Berbagi Masih Sebatas Konsep
Ketika berkaitan dengan politik saja semua merasa tersakiti, ternodai hati nuraninya, preeeet panjang kata abege. Nyatanya depan rumah kelaparan, ada pengemis yang benar-benar lapar malah membuang nasi begitu saja. Konsep sih bagus. Keren, dan luar biasa malah. Namun dalam arti yang sangat kecil, sederhana, dan sehari-hari, sudah kah terjadi? Mengambil secukupnya, termasuk membeli secukupnya. Jawaban uang-uangku sendiri mempertontonkan sikap egoisme kekanak-kanakan.
Padahal banyak pilihan, untuk tidak membuang makanan atau menyia-nyiakannya. Kalau makan di luar pilih sesuai porsinya. Jika memang perutnya tidak muat banyak jangan beli di rumah makan yang menjual dengan porsi besar. Zaman sudah maju kog, jangan berdalih tidak tahu. Kalau memang pelahap dan perlu porsi besar, bisa beli di tempat yang memang penjual dengan porsi besar. Lebih aneh lagi jika pokwe, jupok dhewe,atau prasmanan, ambil sendiri, jika tidak habis itu terlalu. Ingat belum tentu orang lain bisa juga menikmati seperti makan itu, ketika mau meninggalkan sisa.
Pembiasaan Sejak di Rumah dan Kecil...
Saat menyuapi anak sejak kecil, biasakan untuk habis. Dengan demikian anak menjadi terbiasa. Membuang makanan bukan hal yang baik. Beda kasus jika sangat terpaksa dengan berbagai hal. Kebanyakan sekarang ini sisa karena bukan karena terpaksa, namun karena tidak enak, tidak suka, dan merasa sudah membayar. Pendidikan untuk menghargai makanan hingga menghormati Pencipta tentu akan mengubah perilaku menyia-nyiakan makanan. Lebih miris lagi kalau masih kurang, namun malah dengan makanan tidak memperlakukannya dengan pantas.
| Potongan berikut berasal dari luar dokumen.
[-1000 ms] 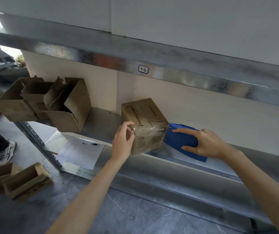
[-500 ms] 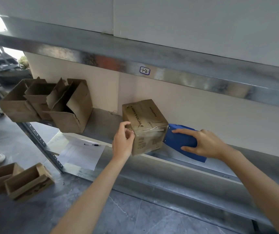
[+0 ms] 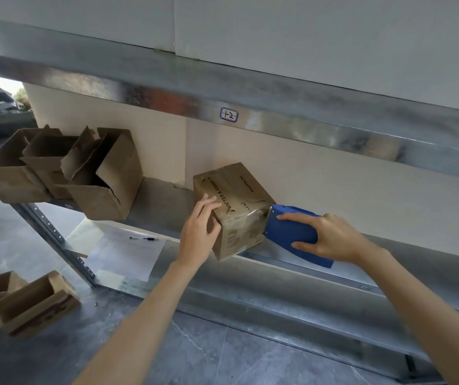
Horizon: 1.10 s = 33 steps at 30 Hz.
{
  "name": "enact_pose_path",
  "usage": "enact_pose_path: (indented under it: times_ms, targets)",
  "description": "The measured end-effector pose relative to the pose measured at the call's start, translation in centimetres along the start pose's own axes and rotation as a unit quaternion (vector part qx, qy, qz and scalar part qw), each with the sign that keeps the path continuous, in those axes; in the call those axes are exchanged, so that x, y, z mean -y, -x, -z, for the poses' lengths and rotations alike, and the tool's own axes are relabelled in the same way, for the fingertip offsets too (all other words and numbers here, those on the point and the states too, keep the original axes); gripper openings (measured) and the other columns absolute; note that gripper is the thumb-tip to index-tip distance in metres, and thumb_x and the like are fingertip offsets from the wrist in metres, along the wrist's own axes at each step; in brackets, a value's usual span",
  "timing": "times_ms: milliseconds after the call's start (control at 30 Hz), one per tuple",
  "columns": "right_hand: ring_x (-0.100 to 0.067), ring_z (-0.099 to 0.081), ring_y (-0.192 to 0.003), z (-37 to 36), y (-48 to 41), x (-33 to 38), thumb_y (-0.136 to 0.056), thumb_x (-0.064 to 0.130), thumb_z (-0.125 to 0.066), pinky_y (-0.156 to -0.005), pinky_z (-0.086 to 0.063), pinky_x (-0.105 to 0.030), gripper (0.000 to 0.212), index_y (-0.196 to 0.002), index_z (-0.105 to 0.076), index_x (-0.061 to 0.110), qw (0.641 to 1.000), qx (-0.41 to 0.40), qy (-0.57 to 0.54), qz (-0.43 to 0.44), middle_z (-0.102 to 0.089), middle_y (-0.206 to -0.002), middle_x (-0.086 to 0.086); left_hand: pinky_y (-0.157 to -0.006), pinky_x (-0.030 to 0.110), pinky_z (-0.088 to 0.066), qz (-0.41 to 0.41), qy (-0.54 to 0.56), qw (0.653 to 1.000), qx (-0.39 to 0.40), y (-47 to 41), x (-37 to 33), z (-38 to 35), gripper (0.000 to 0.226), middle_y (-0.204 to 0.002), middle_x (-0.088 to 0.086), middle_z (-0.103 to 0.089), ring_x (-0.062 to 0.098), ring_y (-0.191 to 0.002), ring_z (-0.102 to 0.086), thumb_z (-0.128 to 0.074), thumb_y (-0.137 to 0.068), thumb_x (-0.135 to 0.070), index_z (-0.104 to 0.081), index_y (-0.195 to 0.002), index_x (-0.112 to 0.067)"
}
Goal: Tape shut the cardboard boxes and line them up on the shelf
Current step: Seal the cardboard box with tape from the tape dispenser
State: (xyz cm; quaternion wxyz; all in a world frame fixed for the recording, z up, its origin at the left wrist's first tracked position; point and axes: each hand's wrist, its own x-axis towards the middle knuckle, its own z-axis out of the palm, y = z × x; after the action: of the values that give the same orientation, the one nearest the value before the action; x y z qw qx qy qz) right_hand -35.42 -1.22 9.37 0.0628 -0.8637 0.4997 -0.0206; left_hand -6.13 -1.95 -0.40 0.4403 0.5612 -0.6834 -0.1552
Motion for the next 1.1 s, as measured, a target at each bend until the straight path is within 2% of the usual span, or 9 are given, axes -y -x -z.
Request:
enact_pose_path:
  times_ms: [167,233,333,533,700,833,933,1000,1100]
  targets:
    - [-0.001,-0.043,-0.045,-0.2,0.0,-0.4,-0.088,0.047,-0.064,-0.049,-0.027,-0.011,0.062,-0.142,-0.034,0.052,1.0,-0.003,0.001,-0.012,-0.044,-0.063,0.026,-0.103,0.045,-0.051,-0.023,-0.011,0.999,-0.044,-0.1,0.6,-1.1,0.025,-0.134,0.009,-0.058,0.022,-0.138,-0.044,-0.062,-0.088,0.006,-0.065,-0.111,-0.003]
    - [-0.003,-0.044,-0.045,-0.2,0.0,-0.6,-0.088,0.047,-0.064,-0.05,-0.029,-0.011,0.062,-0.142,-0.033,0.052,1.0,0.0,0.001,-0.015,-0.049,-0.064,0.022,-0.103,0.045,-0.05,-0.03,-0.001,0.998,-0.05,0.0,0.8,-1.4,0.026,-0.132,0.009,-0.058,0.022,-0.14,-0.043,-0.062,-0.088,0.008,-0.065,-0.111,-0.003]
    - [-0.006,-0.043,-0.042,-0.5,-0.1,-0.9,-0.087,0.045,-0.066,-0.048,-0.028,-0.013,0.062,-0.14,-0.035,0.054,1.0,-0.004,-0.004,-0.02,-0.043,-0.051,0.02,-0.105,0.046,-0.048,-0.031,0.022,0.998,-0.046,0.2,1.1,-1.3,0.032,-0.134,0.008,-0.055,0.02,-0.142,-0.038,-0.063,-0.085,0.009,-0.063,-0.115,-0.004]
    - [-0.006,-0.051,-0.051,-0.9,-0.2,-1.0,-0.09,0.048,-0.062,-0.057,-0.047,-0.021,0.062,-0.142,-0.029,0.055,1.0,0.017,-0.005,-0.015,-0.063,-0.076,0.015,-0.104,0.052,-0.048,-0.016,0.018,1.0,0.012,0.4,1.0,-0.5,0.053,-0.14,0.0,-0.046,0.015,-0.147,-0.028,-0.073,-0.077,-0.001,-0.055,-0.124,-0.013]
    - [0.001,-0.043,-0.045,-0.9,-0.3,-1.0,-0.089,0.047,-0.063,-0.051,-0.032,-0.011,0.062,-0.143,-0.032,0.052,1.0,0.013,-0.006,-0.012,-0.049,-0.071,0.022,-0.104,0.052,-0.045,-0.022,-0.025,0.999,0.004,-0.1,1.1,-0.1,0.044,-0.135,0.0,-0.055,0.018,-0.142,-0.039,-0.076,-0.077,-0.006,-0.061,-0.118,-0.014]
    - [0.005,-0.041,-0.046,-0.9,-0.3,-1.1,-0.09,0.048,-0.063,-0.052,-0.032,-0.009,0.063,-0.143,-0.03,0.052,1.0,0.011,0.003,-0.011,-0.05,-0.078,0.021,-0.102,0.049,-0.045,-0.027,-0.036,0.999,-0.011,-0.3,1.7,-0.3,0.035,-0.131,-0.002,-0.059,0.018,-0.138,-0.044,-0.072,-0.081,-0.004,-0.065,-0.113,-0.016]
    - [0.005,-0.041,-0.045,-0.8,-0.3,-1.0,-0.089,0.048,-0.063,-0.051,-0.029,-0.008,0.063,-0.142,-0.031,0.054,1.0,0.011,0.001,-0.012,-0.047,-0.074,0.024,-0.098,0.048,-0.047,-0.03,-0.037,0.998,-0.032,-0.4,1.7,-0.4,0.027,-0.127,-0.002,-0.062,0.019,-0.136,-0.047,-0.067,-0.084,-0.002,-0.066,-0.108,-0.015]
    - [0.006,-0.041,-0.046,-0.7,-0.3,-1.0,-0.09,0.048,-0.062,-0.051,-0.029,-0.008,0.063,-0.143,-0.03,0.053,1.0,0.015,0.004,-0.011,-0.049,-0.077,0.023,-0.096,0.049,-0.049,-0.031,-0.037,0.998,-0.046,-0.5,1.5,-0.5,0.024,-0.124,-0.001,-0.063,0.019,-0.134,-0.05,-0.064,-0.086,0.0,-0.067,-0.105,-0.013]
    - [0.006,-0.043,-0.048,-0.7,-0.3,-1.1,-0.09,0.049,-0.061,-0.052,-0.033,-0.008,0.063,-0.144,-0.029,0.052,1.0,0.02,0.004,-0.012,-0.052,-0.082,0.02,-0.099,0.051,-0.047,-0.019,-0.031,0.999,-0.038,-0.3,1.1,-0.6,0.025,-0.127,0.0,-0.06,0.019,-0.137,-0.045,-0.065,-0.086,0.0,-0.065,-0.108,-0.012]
Membungkus makanan atau nasi di rumah makan sebenarnya tidak aneh. Toh banyak rumah makan menyediakan plastik atau pembungkus, dan minta mereka membungkuskan juga tidak masalah atau ditolak. Mereka tentu juga lebih suka membungkuskan daripada membuangnya ke tempat sampah. Pilihan lebih bijak dengan membawa pulang sisa, jika membeli berlebih.